» WORK TASK
Give again the line that contains "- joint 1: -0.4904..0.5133", plus every line after it to the end of the records, unchanged.

(Items listed in a dataset)
##########

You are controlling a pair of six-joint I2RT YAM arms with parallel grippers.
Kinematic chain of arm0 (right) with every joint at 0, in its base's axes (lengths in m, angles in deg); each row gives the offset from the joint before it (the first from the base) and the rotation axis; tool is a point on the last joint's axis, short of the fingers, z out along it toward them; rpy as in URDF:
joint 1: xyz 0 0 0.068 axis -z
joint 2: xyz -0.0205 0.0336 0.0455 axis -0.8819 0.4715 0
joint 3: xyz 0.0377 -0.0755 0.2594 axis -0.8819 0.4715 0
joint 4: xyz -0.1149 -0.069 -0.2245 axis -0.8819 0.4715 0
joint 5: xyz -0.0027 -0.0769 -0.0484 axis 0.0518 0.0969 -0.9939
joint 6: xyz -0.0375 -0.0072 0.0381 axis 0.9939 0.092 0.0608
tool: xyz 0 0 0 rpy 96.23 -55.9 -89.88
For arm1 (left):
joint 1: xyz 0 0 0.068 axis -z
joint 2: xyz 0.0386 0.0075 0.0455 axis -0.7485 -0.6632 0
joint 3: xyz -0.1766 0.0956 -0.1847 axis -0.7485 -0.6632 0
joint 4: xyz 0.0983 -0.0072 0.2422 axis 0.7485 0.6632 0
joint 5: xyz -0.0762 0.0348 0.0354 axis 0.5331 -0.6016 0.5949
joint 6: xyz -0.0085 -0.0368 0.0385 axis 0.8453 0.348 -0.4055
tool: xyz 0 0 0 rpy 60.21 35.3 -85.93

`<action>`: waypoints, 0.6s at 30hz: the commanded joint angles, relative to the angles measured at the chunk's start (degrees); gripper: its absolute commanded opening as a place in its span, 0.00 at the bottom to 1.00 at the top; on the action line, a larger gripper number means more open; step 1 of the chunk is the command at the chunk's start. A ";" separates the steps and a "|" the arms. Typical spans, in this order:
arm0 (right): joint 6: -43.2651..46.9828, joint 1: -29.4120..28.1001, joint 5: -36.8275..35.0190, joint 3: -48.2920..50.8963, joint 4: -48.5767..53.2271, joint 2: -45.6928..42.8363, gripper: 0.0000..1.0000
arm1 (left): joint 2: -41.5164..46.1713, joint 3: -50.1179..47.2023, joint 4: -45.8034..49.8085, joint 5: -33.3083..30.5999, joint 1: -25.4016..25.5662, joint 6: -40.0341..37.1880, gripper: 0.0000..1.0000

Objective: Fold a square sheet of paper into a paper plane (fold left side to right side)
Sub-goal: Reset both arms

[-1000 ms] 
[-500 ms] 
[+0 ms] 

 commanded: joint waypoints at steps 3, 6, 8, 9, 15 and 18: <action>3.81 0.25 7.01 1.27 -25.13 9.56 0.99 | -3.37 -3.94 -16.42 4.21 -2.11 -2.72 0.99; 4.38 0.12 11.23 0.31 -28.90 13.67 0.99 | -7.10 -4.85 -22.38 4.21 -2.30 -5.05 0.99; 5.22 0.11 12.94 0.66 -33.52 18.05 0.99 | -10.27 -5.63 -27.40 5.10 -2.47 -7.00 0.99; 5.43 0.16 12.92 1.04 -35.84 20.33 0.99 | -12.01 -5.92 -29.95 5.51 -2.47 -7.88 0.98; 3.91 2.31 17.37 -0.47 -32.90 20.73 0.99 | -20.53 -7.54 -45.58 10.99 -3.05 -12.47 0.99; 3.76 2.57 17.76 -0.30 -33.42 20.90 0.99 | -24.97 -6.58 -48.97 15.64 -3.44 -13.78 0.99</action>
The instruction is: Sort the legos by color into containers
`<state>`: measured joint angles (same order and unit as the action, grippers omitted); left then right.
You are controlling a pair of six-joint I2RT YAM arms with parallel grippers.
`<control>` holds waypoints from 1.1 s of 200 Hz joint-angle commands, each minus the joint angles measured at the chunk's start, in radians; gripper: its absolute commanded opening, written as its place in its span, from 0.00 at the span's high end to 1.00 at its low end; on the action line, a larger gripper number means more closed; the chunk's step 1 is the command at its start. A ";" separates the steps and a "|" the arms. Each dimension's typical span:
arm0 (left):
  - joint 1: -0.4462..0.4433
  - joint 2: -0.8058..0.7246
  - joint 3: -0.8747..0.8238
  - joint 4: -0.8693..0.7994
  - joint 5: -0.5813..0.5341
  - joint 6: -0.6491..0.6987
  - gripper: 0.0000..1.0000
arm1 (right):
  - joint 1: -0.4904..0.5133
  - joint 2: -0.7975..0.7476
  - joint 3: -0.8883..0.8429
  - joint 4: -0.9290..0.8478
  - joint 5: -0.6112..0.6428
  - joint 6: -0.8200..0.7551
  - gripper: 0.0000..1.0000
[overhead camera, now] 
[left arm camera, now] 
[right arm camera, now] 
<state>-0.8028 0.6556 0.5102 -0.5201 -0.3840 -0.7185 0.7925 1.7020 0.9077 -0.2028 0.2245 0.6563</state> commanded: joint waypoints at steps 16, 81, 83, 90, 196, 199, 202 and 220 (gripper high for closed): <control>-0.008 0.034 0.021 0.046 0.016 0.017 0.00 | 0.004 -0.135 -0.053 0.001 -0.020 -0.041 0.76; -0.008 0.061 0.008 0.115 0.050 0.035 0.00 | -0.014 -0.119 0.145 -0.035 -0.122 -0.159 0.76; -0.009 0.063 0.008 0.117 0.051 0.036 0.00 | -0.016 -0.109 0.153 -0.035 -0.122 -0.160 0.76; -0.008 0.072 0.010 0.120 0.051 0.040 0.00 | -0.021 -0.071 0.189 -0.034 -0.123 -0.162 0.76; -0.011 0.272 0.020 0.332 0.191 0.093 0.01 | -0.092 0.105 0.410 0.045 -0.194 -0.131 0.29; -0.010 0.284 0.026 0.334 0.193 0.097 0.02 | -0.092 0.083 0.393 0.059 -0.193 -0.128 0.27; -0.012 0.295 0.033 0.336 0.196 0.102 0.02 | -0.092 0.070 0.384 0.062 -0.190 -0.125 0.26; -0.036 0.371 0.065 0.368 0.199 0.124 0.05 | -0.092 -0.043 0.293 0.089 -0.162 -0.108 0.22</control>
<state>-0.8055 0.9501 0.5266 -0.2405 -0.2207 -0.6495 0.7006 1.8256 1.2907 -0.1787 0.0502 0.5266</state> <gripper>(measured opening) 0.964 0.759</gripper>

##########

» RESULT BELOW
  - joint 1: -0.4904..0.5133
  - joint 2: -0.7975..0.7476
  - joint 3: -0.8883..0.8429
  - joint 4: -0.9290..0.8478
  - joint 5: -0.6112..0.6428
  - joint 6: -0.8200..0.7551
  - gripper: 0.0000..1.0000
[overhead camera, now] 
[left arm camera, now] 
[right arm camera, now] 
<state>-0.8028 0.6556 0.5102 -0.5201 -0.3840 -0.7185 0.7925 1.7020 0.9077 -0.2028 0.2245 0.6563</state> commanded: joint waypoints at steps 16, 81, 83, 90, 196, 199, 202 and 220 (gripper high for closed): <control>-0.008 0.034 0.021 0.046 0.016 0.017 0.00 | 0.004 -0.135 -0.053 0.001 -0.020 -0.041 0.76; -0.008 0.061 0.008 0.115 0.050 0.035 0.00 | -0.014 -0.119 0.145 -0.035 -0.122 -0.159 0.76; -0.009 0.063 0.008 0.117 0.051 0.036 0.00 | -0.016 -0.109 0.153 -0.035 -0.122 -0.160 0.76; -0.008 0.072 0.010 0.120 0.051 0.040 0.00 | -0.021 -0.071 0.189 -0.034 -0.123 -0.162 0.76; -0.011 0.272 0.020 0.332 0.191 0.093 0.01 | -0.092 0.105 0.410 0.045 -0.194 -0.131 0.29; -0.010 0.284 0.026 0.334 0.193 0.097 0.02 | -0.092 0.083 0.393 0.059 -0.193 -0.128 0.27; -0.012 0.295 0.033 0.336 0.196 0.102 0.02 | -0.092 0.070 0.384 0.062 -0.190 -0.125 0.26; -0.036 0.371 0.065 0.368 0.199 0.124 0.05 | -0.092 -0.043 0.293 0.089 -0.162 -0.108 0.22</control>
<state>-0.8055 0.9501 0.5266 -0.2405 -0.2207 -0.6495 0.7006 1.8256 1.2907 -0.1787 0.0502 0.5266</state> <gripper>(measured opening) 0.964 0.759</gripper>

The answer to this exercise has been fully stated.